The task
Make an exact copy of the records below. Include every line.

Data records
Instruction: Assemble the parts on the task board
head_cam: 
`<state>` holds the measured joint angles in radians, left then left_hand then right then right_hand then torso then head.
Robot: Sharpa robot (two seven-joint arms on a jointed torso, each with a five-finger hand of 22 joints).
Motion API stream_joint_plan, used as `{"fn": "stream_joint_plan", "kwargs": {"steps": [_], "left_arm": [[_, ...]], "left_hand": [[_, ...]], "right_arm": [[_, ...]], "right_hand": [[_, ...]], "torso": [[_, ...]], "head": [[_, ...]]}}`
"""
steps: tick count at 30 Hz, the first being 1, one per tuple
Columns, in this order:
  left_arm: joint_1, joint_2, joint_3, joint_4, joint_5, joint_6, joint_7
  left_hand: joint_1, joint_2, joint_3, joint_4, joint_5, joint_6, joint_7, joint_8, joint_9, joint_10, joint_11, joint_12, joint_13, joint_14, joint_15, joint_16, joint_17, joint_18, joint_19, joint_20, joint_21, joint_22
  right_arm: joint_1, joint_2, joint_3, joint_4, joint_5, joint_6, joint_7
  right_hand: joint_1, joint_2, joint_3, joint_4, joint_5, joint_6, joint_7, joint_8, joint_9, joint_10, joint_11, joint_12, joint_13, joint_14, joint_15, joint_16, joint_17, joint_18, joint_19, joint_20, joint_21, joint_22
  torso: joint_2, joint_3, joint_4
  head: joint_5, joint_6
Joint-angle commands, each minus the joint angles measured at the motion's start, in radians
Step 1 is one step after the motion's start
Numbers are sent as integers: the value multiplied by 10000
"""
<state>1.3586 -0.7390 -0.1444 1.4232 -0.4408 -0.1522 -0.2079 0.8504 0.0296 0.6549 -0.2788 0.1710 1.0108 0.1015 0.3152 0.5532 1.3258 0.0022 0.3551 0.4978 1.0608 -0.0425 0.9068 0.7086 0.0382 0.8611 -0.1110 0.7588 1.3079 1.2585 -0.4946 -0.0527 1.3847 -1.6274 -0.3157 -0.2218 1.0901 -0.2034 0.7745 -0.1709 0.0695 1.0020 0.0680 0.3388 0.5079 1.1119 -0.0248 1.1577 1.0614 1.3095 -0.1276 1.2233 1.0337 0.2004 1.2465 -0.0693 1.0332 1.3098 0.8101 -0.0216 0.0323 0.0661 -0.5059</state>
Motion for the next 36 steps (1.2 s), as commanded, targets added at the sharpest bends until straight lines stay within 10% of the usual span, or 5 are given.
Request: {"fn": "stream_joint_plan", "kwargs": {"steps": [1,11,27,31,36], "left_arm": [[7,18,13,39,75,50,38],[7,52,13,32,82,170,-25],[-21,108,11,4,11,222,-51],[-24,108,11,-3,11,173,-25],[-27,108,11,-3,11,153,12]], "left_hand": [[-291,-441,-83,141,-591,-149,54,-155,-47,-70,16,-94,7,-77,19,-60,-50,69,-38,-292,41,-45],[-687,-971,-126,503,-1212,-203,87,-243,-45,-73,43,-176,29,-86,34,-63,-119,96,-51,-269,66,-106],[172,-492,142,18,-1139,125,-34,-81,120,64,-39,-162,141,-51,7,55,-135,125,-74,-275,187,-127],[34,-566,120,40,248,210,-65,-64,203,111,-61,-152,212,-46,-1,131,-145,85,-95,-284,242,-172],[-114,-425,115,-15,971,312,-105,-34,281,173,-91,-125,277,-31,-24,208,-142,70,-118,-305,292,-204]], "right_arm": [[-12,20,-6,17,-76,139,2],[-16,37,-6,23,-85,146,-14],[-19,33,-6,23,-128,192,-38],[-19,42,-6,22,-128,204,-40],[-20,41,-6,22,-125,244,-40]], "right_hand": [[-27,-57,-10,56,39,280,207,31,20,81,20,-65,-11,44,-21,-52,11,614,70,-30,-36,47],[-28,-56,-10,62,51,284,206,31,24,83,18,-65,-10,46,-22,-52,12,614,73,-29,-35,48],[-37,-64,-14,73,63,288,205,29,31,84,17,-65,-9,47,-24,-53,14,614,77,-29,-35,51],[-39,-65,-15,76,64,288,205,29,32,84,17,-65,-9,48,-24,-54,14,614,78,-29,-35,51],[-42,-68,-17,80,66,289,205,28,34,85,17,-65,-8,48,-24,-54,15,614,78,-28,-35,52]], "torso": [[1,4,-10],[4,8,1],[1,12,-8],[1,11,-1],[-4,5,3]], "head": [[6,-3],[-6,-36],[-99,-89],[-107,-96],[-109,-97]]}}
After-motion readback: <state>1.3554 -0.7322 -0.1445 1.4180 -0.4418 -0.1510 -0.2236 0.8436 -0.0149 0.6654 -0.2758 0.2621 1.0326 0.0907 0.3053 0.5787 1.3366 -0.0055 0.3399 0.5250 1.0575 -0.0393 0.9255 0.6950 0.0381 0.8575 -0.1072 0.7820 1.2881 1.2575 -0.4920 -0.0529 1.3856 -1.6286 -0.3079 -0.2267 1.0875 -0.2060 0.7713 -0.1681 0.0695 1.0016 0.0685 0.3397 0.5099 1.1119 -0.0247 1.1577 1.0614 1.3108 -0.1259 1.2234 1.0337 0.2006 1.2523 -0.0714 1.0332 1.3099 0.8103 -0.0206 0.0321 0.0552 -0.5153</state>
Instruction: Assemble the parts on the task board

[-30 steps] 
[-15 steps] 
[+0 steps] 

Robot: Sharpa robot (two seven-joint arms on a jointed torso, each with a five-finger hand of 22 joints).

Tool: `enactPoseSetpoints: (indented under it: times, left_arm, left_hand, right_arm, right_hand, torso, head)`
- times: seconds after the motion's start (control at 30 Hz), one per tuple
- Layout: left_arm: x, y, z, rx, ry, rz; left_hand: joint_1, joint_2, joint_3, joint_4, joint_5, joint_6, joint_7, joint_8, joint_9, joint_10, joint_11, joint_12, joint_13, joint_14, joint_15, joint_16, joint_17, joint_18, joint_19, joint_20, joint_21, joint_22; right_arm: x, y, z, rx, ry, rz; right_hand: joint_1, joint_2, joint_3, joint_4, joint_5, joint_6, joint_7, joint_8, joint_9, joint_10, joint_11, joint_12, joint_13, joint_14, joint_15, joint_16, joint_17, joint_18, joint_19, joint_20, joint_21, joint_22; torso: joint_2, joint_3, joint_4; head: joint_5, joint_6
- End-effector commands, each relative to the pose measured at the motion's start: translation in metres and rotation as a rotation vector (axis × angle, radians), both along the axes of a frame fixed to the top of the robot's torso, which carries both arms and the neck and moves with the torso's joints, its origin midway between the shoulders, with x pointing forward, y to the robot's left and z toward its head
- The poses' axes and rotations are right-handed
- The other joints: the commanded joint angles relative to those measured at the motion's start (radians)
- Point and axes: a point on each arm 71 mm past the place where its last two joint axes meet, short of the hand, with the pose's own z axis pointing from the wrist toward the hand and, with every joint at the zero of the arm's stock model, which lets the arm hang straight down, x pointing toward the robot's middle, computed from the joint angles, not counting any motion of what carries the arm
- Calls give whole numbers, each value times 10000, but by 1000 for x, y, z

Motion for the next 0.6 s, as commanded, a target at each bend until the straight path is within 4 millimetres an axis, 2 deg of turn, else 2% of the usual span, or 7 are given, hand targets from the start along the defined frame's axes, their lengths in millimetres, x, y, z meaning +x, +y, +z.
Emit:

Task output
Instruction: Assemble the parts on the task board
head_cam: 
`<state>` holds the measured joint angles in radians, left then left_hand then right then right_hand then torso then head.
Robot: Sharpa robot (two seven-joint arms on a jointed torso, each with a five-finger hand of 22 joints).
Motion API stream_joint_plan, used as `{"fn": "stream_joint_plan", "kwargs": {"steps": [_], "left_arm": [[_, ...]], "left_hand": [[_, ...]], "right_arm": [[_, ...]], "right_hand": [[_, ...]], "torso": [[_, ...]], "head": [[_, ...]]}}`
"""
steps: tick count at 30 Hz, the first being 1, one per tuple
Columns, in this order:
  left_arm: joint_1, joint_2, joint_3, joint_4, joint_5, joint_6, joint_7
  left_hand: joint_1, joint_2, joint_3, joint_4, joint_5, joint_6, joint_7, joint_8, joint_9, joint_10, joint_11, joint_12, joint_13, joint_14, joint_15, joint_16, joint_17, joint_18, joint_19, joint_20, joint_21, joint_22
  right_arm: joint_1, joint_2, joint_3, joint_4, joint_5, joint_6, joint_7
  right_hand: joint_1, joint_2, joint_3, joint_4, joint_5, joint_6, joint_7, joint_8, joint_9, joint_10, joint_11, joint_12, joint_13, joint_14, joint_15, joint_16, joint_17, joint_18, joint_19, joint_20, joint_21, joint_22
  torso: joint_2, joint_3, joint_4
  head: joint_5, joint_6
Joint-angle commands, each minus the joint angles measured at the motion's start, in radians
Step 1 is one step after the motion's start
Numbers are sent as integers: the value multiplied by 10000
"""
<state>1.3586 -0.7390 -0.1444 1.4232 -0.4408 -0.1522 -0.2079 0.8504 0.0296 0.6549 -0.2788 0.1710 1.0108 0.1015 0.3152 0.5532 1.3258 0.0022 0.3551 0.4978 1.0608 -0.0425 0.9068 0.7086 0.0382 0.8611 -0.1110 0.7588 1.3079 1.2585 -0.4946 -0.0527 1.3847 -1.6274 -0.3157 -0.2218 1.0901 -0.2034 0.7745 -0.1709 0.0695 1.0020 0.0680 0.3388 0.5079 1.1119 -0.0248 1.1577 1.0614 1.3095 -0.1276 1.2233 1.0337 0.2004 1.2465 -0.0693 1.0332 1.3098 0.8101 -0.0216 0.0323 0.0661 -0.5059</state>
Motion for the next 36 steps (1.2 s), as commanded, targets added at the sharpest bends until straight lines stay within 10% of the usual span, or 5 are given.
Request: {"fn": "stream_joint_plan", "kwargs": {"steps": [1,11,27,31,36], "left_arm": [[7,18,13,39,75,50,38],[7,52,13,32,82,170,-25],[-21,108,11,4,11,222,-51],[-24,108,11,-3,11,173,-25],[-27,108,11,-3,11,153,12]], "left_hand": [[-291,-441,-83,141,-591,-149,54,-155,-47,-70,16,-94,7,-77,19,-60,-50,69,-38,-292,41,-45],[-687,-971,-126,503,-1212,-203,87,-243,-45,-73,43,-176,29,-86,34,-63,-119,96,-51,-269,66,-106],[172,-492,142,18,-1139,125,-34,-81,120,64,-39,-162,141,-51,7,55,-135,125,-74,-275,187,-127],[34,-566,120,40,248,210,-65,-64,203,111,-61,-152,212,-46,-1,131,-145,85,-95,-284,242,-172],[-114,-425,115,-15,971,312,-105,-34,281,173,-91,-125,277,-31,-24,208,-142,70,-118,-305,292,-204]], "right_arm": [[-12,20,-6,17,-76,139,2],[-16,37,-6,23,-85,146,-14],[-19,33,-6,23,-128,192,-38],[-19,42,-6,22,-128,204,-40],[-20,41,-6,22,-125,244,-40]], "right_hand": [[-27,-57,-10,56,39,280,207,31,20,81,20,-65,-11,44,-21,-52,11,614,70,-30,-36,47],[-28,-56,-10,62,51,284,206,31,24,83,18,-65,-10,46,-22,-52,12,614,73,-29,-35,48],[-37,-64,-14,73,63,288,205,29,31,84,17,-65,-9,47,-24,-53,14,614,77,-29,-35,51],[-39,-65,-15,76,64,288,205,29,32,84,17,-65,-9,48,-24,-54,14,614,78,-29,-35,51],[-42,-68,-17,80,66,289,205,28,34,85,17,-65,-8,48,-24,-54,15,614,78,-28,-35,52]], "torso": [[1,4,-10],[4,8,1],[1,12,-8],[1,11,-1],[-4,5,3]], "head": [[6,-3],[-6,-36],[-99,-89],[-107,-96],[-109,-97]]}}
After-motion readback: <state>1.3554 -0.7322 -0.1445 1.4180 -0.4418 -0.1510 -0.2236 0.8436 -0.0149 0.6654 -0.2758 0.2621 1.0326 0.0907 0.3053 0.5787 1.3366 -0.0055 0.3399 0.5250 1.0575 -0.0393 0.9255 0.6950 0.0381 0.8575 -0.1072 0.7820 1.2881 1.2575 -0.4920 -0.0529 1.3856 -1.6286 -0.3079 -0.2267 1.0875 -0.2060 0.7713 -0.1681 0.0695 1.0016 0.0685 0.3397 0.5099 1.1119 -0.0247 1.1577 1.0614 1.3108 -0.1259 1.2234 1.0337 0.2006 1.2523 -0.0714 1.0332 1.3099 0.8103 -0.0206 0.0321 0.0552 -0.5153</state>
Instruction: Assemble the parts on the task board

[-30 steps] 
[-15 steps] 
[+0 steps] 

Robot: Sharpa robot (two seven-joint arms on a jointed torso, each with a five-finger hand of 22 joints).

Tool: `enactPoseSetpoints: (indented under it: times, left_arm, left_hand, right_arm, right_hand, torso, head)`
- times: seconds after the motion's start (control at 30 Hz), one per tuple
- Layout: left_arm: x, y, z, rx, ry, rz; left_hand: joint_1, joint_2, joint_3, joint_4, joint_5, joint_6, joint_7, joint_8, joint_9, joint_10, joint_11, joint_12, joint_13, joint_14, joint_15, joint_16, joint_17, joint_18, joint_19, joint_20, joint_21, joint_22; right_arm: x, y, z, rx, ry, rz; right_hand: joint_1, joint_2, joint_3, joint_4, joint_5, joint_6, joint_7, joint_8, joint_9, joint_10, joint_11, joint_12, joint_13, joint_14, joint_15, joint_16, joint_17, joint_18, joint_19, joint_20, joint_21, joint_22; torso: joint_2, joint_3, joint_4; head: joint_5, joint_6
- End-effector commands, each relative to the pose measured at the motion's start: translation in metres and rotation as a rotation vector (axis × angle, radians), both along the axes of a frame fixed to the top of the robot's torso, which carries both arms and the neck and moves with the torso's joints, its origin midway between the shoulders, with x pointing forward, y to the robot's left and z toward its head
- The poses' axes and rotations are right-handed
- The other joints: the commanded joint angles relative to those measured at the motion's start (radians)
- Point and axes: a point on each arm 71 mm past the place where its last two joint axes meet, short of the hand, with the pose's own z axis pointing from the wrist toward the hand and, with every joint at the zero of the arm's stock model, which lets the arm hang straight down, x pointing toward the robot's middle, computed from the joint angles, not counting any motion of what carries the arm
- Calls give whole numbers, each value times 10000, but by 1000 for x, y, z

Motion for the next 0.6 s, as commanded, a target at each bend until the straight path is within 4 millimetres an axis, 2 deg of turn, else 2% of the usual span, or 7 are given, hand targets from the start along the defined frame's axes, their lengths in millimetres, x, y, z meaning +x, +y, +z.
Emit:

For this exercise, nothing more remains to be given.